● **WHAT TO DO**:
From the listing that follows, extract every line and set it down unaltered.

● **MATERIAL PROVIDED**:
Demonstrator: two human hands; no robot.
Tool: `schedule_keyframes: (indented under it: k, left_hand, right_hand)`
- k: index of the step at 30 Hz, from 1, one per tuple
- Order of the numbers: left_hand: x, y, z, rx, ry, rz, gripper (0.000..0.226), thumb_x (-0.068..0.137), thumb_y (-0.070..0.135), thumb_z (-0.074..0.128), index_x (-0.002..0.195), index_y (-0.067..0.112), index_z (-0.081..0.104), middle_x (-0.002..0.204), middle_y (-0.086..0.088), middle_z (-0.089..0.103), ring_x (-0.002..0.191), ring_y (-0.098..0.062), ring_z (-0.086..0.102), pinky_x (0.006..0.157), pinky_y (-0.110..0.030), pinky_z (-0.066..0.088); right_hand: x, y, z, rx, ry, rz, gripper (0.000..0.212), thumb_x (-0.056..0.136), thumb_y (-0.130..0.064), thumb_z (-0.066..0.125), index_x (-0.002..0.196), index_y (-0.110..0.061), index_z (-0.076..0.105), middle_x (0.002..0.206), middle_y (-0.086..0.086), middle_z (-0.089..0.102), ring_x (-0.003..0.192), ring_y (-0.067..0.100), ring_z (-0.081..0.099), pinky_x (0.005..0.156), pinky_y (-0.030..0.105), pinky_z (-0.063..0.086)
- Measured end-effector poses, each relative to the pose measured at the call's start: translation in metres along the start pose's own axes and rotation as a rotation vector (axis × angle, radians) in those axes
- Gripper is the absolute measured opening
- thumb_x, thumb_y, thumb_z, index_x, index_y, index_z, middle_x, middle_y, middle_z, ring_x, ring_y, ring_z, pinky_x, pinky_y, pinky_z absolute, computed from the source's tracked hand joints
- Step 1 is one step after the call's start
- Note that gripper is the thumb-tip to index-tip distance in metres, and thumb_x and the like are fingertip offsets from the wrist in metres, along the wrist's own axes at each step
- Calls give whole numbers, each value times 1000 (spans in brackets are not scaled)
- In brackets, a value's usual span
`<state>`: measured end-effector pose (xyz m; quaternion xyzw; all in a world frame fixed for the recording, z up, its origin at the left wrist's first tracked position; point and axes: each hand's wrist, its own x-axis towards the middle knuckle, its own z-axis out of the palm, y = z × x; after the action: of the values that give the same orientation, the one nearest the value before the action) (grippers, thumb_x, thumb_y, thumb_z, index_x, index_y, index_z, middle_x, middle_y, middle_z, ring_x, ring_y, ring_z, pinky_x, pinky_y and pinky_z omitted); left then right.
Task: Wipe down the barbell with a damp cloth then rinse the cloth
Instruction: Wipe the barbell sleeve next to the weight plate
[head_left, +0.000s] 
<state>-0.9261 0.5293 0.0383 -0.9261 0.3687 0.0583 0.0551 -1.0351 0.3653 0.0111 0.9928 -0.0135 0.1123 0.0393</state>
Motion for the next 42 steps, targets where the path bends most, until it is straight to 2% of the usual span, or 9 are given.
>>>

● **RESULT OF THIS TASK**:
Demonstrator: two human hands; no robot.
Tool: `schedule_keyframes: (indented under it: k, left_hand, right_hand)`
- k: index of the step at 30 Hz, from 1, one per tuple
- Order of the numbers: left_hand: x, y, z, rx, ry, rz, gripper (0.000..0.226), thumb_x (-0.068..0.137), thumb_y (-0.070..0.135), thumb_z (-0.074..0.128), index_x (-0.002..0.195), index_y (-0.067..0.112), index_z (-0.081..0.104), middle_x (-0.002..0.204), middle_y (-0.086..0.088), middle_z (-0.089..0.103), ring_x (-0.002..0.191), ring_y (-0.098..0.062), ring_z (-0.086..0.102), pinky_x (0.006..0.157), pinky_y (-0.110..0.030), pinky_z (-0.066..0.088); right_hand: x, y, z, rx, ry, rz, gripper (0.000..0.212), thumb_x (-0.056..0.136), thumb_y (-0.130..0.064), thumb_z (-0.066..0.125), index_x (-0.002..0.196), index_y (-0.110..0.061), index_z (-0.076..0.105), middle_x (0.002..0.206), middle_y (-0.086..0.086), middle_z (-0.089..0.102), ring_x (-0.003..0.192), ring_y (-0.067..0.100), ring_z (-0.081..0.099), pinky_x (0.005..0.156), pinky_y (-0.030..0.105), pinky_z (-0.063..0.086)
- Measured end-effector poses, each relative to the pose measured at the call's start: translation in metres along the start pose's own axes and rotation as a rotation vector (axis × angle, radians) in those axes
- Gripper is the absolute measured opening
- thumb_x, thumb_y, thumb_z, index_x, index_y, index_z, middle_x, middle_y, middle_z, ring_x, ring_y, ring_z, pinky_x, pinky_y, pinky_z absolute, computed from the source's tracked hand joints
- Step 1 is one step after the call's start
- Note that gripper is the thumb-tip to index-tip distance in metres, and thumb_x and the like are fingertip offsets from the wrist in metres, along the wrist's own axes at each step
- Calls give whole numbers, each value times 1000 (spans in brackets are not scaled)
- In brackets, a value's usual span
`<state>`: measured end-effector pose (xyz m; quaternion xyzw; all in a world frame fixed for the recording, z up, its origin at the left wrist's first tracked position; point and axes: each hand's wrist, its own x-axis towards the middle knuckle, its own z-axis out of the palm, y = z × x; after the action: of the values that give the same orientation, the one nearest the value before the action) (grippers, thumb_x, thumb_y, thumb_z, index_x, index_y, index_z, middle_x, middle_y, middle_z, ring_x, ring_y, ring_z, pinky_x, pinky_y and pinky_z omitted); left then right.
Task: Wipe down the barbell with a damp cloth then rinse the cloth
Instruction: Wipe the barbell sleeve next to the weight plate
[head_left, +0.000s] 
<state>-0.9261 0.5293 0.0383 -0.9261 0.3687 0.0583 0.0551 -1.0351 0.3653 0.0111 0.9928 -0.0135 0.1123 0.0393</state>
Motion for the next 42 steps, targets where the path bends most, until it is straight to 2% of the usual span, or 9 are given.
>>>

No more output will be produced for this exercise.